While T-notes have been back-peddling, the U.S. stock market has so far been able to hold its post-election gains due to (1) the stronger U.S. economic data and stronger overseas economic growth, (2) favorable Q4 earnings results and expectations for strong +11% earnings growth in 2017, and (3) the recent decline in Treasury yields and the dollar index. Stock investors seem to be more patient in waiting for corporate tax cuts that for many companies would drop straight to the bottom line in higher after-tax earnings (except for companies that are hit by any new border tax or by the elimination of the interest deduction).
30-year T-bond auction to yield near 2.95% — The Treasury today will sell $15 billion of 30-year T-bonds, concluding this week’s $62 billion Treasury refunding operation. Today’s 30-year bond will be a new issue as opposed to a reopening of an old issue.
Today’s 30-year T-bond issue was trading at 2.95% in when-issued trading late yesterday afternoon. That translates to an inflation-adjusted yield of 0.87% against the current 30-year breakeven inflation expectations rate of 2.08%.

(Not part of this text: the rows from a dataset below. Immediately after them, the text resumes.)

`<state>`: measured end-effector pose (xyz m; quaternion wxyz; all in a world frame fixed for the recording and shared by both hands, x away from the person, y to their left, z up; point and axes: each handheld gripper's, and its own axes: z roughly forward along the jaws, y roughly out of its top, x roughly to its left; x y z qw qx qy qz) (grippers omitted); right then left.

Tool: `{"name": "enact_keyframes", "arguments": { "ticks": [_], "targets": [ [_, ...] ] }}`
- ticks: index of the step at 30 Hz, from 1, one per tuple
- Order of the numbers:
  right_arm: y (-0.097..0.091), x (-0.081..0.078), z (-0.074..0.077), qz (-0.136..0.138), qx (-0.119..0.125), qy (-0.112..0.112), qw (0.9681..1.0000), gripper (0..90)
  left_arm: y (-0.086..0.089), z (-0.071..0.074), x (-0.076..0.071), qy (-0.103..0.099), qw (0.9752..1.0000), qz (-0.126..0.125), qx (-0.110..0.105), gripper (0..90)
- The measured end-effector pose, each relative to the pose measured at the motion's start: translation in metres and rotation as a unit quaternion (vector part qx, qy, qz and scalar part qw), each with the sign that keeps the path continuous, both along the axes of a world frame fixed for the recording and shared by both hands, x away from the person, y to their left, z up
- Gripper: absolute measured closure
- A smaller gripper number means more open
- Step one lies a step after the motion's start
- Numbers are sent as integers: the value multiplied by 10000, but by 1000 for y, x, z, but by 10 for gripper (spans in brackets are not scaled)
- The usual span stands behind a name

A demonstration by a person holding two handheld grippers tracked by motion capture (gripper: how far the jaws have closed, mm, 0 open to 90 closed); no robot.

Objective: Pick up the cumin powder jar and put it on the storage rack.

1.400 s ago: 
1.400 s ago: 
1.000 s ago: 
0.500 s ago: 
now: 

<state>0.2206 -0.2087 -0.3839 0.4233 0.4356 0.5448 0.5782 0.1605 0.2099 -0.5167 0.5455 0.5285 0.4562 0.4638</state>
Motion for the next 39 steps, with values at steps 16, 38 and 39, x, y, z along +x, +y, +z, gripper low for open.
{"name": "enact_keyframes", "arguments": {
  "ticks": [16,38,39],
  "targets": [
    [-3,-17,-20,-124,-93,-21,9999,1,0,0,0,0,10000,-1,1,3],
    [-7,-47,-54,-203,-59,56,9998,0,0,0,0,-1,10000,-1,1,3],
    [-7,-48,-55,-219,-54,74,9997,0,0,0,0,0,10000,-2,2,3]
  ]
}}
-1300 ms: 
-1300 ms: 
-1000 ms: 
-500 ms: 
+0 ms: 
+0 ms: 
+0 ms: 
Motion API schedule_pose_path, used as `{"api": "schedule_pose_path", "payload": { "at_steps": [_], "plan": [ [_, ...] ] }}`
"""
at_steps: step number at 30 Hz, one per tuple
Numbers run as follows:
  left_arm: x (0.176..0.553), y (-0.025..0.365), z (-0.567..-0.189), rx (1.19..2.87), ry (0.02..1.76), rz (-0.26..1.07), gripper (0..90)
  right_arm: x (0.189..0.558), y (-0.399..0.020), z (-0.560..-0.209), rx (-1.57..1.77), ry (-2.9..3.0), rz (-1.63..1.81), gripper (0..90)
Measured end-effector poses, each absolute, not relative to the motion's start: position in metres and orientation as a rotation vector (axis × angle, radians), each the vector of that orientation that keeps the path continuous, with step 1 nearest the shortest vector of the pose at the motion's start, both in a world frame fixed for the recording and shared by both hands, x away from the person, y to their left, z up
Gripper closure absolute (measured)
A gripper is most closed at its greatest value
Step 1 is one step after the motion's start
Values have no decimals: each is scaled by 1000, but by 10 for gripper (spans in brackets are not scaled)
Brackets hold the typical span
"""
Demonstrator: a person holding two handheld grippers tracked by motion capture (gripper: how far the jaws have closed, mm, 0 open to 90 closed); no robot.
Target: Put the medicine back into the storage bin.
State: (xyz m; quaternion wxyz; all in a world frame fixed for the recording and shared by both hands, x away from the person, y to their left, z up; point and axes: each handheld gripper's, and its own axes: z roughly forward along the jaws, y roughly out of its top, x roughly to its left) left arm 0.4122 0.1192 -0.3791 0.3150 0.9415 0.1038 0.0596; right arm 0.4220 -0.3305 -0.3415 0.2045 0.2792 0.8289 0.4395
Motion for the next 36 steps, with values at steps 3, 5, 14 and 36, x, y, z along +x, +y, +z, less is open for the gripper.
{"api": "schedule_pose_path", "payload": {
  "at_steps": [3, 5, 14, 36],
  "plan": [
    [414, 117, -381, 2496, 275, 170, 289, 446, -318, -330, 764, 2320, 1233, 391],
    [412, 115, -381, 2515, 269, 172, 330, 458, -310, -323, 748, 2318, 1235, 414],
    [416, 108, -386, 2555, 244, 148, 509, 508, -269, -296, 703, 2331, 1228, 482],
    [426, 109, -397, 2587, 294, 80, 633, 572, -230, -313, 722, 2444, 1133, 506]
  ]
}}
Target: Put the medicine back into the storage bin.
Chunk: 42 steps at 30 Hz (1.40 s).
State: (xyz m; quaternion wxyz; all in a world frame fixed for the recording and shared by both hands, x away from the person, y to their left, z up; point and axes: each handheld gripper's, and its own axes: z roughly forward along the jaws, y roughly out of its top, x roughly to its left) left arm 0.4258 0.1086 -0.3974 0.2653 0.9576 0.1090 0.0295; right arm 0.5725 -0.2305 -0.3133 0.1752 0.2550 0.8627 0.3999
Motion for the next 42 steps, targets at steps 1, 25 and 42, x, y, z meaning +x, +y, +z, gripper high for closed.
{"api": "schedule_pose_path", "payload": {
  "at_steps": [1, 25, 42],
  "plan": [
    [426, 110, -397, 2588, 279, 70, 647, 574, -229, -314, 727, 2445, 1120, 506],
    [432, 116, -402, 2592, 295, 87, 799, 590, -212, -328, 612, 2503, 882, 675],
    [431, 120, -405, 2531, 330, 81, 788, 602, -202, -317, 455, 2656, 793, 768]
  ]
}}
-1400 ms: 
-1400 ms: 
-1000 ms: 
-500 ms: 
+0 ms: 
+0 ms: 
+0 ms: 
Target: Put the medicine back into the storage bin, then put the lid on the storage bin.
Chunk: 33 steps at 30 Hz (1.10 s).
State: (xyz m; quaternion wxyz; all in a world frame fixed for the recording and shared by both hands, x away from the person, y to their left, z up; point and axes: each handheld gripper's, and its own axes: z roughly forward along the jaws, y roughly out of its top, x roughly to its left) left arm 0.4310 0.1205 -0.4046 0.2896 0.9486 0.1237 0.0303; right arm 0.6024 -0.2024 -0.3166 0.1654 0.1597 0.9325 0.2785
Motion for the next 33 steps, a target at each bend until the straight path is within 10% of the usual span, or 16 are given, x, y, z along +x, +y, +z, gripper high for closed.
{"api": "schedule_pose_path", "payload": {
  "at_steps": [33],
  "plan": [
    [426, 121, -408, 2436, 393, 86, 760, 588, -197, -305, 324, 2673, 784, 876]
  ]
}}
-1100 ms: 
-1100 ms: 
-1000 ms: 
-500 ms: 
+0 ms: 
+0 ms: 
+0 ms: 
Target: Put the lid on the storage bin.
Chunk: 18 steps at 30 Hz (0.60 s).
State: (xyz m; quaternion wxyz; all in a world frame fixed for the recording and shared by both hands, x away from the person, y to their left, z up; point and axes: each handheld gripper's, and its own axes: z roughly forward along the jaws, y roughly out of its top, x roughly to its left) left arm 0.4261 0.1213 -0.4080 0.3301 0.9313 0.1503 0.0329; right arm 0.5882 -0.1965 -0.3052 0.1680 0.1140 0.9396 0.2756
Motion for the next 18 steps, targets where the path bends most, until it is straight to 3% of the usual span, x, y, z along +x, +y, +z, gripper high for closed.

The 12-auction averages for the 30-year are as follows: 2.30 bid cover ratio, $9 million in non-competitive bids to mostly retail investors, 6.0 bp tail to the median yield, 20.0 bp tail to the low yield, and 53% taken at the high yield. The 30-year is the fifth most popular Treasury coupon security among foreign investors and central banks behind the 10-year TIPS security, the 10-year T-note, the 30-year TIPS, and the 7-year T-note. Indirect bidders, a proxy for foreign buyers, have bought an average of 62.3% of the last twelve 30-year auctions, moderately above the average of 58.9% for all recent Treasury coupon auctions.
Today’s 30-year T-bond auction may suffer from some negative carry-over sentiment from the poor demand seen at Wednesday’s 10-year T-note auction. The 10-year bid-cover ratio of 2.29 was below the 12-auction average of 2.50, illustrating a lower-than-normal number of bids. In addition, the tail from the auction yield of 2.333% to the median yield of 2.260% was wide at 7.3 bp versus the 12-auction average of 4.8 bp, illustrating some reluctant bidding for the auction. The weak bidding seemed to come mainly from dealers and domestic investors since foreign investors and central banks (indirect bidders) showed up for the auction once again by taking 63.4% of the auction, slightly better than the 12-auction average of 63.1%.
U.S. unemployment claims expected to remain favorable — The unemployment claims series both remain in very favorable shape, illustrating a strong labor market with layoffs near multi-decade lows. The initial claims series is only +13,000 above the 43-3/4 year low of 233,000 posted in November and the continuing claims series is only +81,000 above the 16-3/4 year low of 1.983 million posted in November.
The market consensus is for today’s initial claims report to show a small +3,000 increase to 249,000 after last week’s -14,000 decline to 246,000. The consensus is for today’s continuing claims report to show a -6,000 decline to 2.058 million, adding to last week’s -39,000 decline to 2.064 million. The claims data is finally past the seasonal distortions caused by the Christmas/New Year holidays and the Jan 16 MLK holiday.